Assigned task - Where the records below show a line containing "(20, 186): 0.91, 0.14", start copying; end with the line containing "The labels in", and copy it too.

___

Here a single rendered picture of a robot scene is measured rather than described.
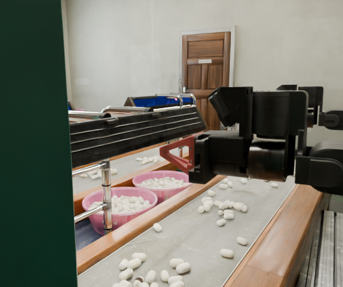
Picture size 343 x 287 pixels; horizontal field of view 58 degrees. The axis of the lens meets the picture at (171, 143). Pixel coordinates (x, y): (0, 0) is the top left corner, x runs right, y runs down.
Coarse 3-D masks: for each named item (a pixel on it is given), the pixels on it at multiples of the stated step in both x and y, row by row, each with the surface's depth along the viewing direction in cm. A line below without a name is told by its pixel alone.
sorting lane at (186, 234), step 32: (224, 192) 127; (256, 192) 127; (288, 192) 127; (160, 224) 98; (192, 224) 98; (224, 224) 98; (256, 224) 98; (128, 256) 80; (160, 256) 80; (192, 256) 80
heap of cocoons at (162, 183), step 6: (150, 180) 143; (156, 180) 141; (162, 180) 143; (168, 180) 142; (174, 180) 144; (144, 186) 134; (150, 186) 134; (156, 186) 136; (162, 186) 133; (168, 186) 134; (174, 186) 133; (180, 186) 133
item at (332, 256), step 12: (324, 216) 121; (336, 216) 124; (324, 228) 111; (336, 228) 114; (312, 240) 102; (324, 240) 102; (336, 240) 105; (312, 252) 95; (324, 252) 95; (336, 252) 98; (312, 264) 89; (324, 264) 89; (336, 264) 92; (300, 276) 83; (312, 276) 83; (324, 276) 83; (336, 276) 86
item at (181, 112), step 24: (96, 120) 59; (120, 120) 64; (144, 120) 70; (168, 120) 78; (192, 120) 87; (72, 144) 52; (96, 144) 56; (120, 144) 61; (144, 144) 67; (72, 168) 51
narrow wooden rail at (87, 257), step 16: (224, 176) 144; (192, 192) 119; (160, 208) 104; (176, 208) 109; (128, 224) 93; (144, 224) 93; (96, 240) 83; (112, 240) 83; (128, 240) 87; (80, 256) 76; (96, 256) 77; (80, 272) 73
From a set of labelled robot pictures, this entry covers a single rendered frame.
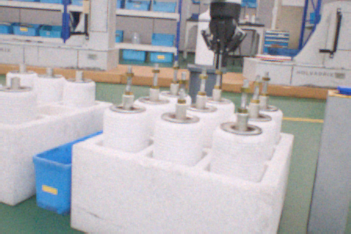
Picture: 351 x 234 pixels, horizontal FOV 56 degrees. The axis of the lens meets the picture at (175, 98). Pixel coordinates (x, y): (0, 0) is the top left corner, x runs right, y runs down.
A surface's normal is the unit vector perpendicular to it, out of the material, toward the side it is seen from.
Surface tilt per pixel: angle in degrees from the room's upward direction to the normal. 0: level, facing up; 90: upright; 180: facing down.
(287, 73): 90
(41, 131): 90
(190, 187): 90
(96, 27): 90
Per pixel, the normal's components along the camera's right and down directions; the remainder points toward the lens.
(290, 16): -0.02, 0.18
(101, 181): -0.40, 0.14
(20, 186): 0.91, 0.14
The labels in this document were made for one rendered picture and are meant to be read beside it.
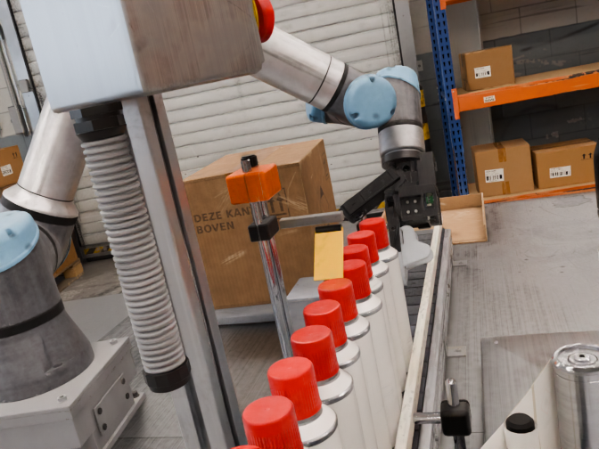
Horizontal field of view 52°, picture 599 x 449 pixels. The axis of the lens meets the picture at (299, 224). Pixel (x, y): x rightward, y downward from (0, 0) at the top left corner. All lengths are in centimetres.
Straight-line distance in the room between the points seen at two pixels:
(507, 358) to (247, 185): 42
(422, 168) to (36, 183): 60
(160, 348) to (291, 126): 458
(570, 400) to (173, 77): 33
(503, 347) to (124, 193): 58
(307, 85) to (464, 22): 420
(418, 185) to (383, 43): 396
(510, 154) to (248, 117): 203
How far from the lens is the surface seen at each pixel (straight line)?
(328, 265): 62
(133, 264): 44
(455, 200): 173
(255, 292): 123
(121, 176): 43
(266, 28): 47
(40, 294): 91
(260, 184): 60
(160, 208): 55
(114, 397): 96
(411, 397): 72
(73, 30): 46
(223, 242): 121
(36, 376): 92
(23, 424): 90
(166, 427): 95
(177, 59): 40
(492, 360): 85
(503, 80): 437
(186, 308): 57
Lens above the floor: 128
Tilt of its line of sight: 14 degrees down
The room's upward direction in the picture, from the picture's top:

___

Solution to the exercise -
(20, 186): 0.91, 0.14
The labels in this document were made for one rendered picture and are meant to be read beside it.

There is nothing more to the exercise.